Our study has limitations. First, the number of participants developing distant metastasis or death was lower than expected from historical data (likely due to neoadjuvant therapy, improved surgery reducing resection margin positivity, and screening programmes that detect early-stage tumours), though target recruitment was achieved. Second, participants undergoing additional histopathological analysis were relatively small as our study was powered primarily for the CT imaging markers. Third, our findings should not be over-interpreted. While the baseline standard model was superior to standard current practice (AJCC staging), its clinical utility needs confirmation in daily practice. Finally, we made no comparison with commercial models (e.g. immunoscore [27]) that are used alongside TN staging.

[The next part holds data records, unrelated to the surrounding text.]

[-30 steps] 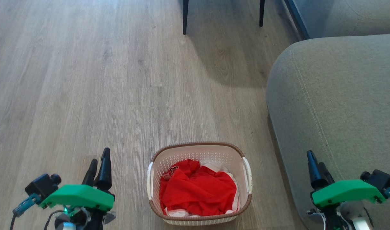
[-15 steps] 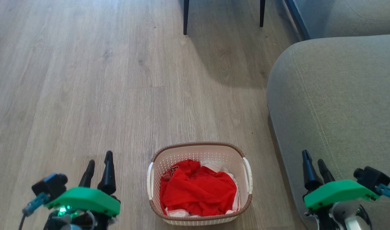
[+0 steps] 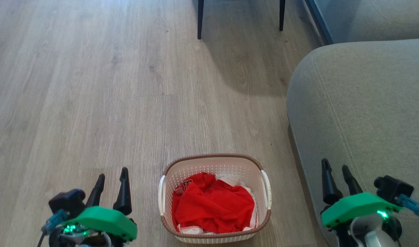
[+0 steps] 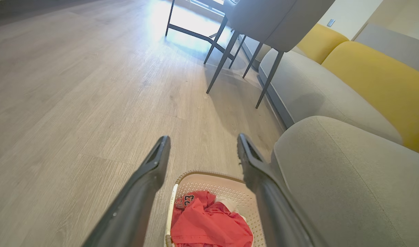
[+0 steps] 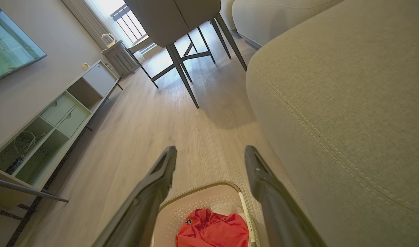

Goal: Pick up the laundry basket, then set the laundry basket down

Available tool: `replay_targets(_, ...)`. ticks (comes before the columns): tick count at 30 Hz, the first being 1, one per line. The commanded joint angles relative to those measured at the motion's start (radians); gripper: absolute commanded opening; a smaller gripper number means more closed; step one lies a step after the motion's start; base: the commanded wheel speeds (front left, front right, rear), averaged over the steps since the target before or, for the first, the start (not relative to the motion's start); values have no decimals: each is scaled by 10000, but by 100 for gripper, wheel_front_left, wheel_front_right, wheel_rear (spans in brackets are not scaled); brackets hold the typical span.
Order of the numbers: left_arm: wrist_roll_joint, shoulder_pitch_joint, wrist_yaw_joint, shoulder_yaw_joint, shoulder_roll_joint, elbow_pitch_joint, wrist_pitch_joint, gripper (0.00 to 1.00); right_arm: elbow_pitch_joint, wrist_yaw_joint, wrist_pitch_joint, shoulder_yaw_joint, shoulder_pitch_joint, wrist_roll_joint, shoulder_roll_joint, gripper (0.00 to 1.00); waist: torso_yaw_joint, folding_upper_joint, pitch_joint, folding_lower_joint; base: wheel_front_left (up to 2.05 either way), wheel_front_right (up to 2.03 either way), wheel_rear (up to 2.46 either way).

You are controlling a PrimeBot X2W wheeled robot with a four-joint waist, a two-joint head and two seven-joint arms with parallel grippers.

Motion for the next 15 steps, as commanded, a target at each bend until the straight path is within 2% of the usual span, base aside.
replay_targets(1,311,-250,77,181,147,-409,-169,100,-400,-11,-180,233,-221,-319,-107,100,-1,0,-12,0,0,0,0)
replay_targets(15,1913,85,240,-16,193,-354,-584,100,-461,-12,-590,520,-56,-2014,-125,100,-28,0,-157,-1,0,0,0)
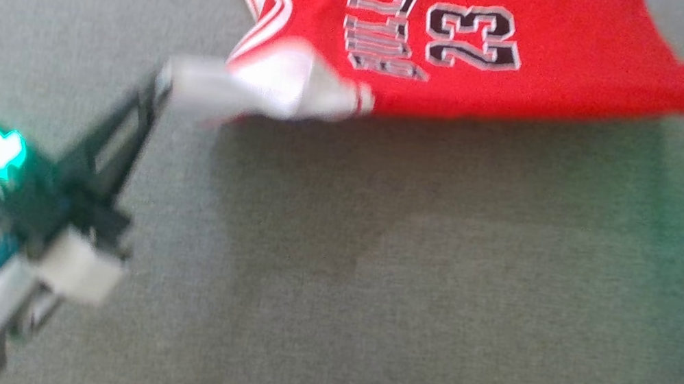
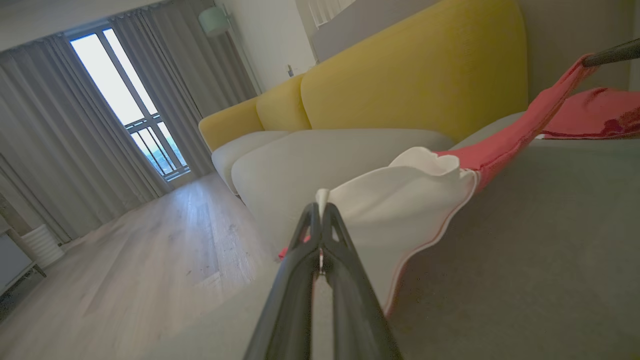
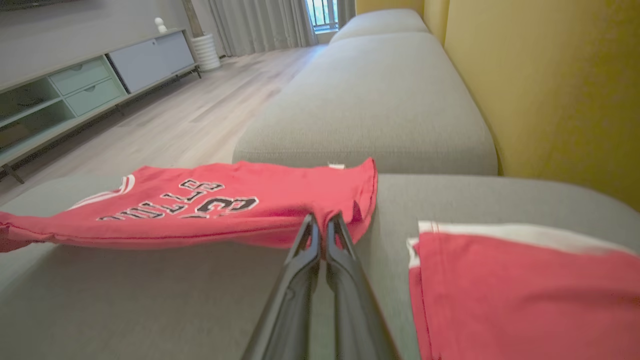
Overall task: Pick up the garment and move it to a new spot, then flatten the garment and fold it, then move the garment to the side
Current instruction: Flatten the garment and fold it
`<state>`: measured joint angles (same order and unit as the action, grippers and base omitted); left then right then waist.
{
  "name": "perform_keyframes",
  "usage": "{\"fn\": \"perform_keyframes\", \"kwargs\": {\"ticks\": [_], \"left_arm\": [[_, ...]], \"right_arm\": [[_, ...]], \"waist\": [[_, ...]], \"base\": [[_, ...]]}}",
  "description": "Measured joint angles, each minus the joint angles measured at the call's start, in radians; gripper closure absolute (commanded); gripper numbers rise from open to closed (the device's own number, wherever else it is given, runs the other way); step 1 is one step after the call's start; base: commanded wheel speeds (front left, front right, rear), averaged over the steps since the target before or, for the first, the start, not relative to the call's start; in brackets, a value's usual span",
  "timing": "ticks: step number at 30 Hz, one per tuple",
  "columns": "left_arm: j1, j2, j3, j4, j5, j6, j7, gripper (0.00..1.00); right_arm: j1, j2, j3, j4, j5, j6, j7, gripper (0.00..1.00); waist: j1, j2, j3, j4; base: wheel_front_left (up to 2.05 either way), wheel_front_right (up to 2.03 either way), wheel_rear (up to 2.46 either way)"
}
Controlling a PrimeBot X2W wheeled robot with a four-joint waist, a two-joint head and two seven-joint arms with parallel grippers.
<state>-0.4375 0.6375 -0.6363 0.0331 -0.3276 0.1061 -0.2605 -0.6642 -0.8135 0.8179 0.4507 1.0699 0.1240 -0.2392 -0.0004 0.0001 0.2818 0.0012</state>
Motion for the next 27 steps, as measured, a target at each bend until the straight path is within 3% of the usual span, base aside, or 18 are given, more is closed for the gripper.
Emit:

In summary, we found that a prognostic model based on prospectively derived prespecified standard clinicopathological variables outperformed TN staging by either improving specificity or sensitivity, the latter at the cost of diminished specificity with promise for clinical practice. The addition of previously published promising imaging, immunohistochemical, and genetic biomarkers in a robust multicentre prospective trial did not substantially improve prediction performance, highlighting the potential of over-optimism of published prognostic markers.